The fact that they mention the non existent status of the earth in this way, does not mean exactly the opposite, that it did indeed exist at that point. Such a thing would be absurd and a contradiction of terms.
Because Christianity declares that all men are "equal" under and before God, Who one day will judge us "equally," according to His justice. Every person has dignity; every person has unalienable rights. This is so because we are all desired sons (and daughters) of God, and He gives us what we need to be fully human....
That is precisely why I question whether the description of "void and without form" might more accuratly translate as "lifeless and featureless".
That is precisely why I question whether the description of "void and without form" might more accuratly translate as "lifeless and featureless".
I'm not sure why you're agreeing to a position I don't hold. In principle, I'm not against such an interpretation....of eons....but as I've said, I've yet to hear an argument that has merit, when taken in context to Genesis as a whole.
Some of the arguments stand by themselves when taken out of context, but when you plug them in, they simply doesn't make sense.
That said, I'm not sure why you seem to think that God could not have established such a standard from the beginning, as I remarked on a few posts earlier.
Some would say so, tacticalogic. On such a view, Being is substance; and physical form is the result.
Well then, please forgive me for not paying better attention.
tpaine..I think the question posed; - “Can America Survive Evolutionary Humanism?” is divisive,
Irish-—The issue is not about you and your feelings. You only feel it is divisive because you’ve allowed yourself to dwell on your feelings.
tpaine-— and that the real issue we should all address is how to get government to obey our Constitution.
Irish...The Declaration and Constitution are founded squarely upon the core presupposition: God created man-—man is His creature, made in His image. Streaming forth from this core presupposition is this major assumption: man’s Creator has endowed man with inalienable (not from man) rights....” Expecting that an elected leadership comprised of evolutionary humanists who reject God, and who contemptuously call Him a superstitious belief to nonetheless “respect” a system grounded upon God, is to be disattached-from-reality.
tpaine-—Saying that ‘ evolutionary humanists’ are causing gov’t socialism is a ludicrous nonproductive generalization
Irish...Evolutionary Humanism is but the modern version of pre-Biblical naturalism. Naturalism, in its many permutations, has always been socialistic (collectivistic), with an aristocractic ruling class and a rigid class and/or caste system.

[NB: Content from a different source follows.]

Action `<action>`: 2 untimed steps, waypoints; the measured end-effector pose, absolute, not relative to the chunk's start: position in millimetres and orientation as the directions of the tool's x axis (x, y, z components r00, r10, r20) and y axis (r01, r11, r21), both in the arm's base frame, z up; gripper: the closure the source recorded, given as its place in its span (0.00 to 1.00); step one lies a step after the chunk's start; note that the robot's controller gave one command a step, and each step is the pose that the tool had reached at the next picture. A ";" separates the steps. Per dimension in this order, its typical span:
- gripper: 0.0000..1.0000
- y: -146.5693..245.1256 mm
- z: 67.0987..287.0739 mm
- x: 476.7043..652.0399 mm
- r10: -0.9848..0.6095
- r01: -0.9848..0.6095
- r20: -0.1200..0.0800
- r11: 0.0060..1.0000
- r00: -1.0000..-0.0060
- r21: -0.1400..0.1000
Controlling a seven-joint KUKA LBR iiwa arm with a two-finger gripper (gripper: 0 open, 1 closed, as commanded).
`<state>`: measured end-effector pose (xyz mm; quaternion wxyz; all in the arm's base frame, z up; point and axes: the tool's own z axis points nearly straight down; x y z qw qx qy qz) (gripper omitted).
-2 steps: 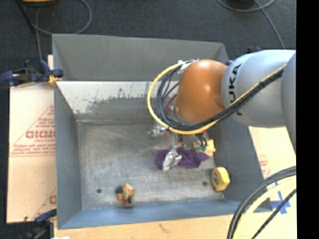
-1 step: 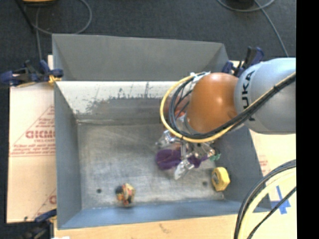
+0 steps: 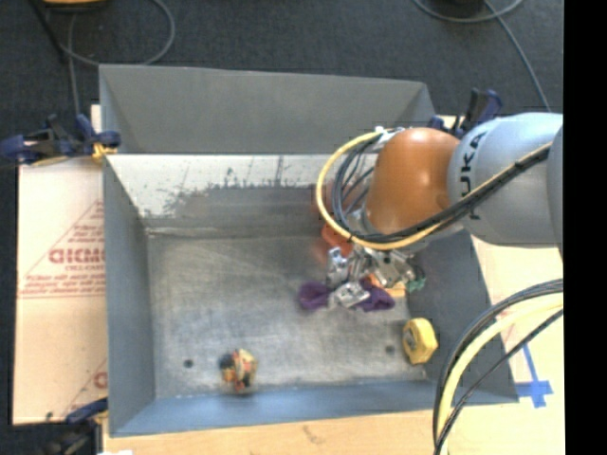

Evolutionary Humanism leads to socialism as naturally as day follows night.
Study worldview and you’ll discover these things.
Both hands clapping for a beautifully expressed post.
I'm not sure I understand why you think this follows from my statement. I don't know how much simpler I can be in my explanations. God tells us right from the start that he is the one who created everything. That first line is not yet part of the chronology of creation, which Genesis one is.
The second line actually does begin the chronology, but only in the sense that he gives us the status of those things mentioned in the first line.
Then the actual chronology of creation begins.
I don't understand why that is so difficult to understand. Now, what exactly the "waters" were....that's an interesting question.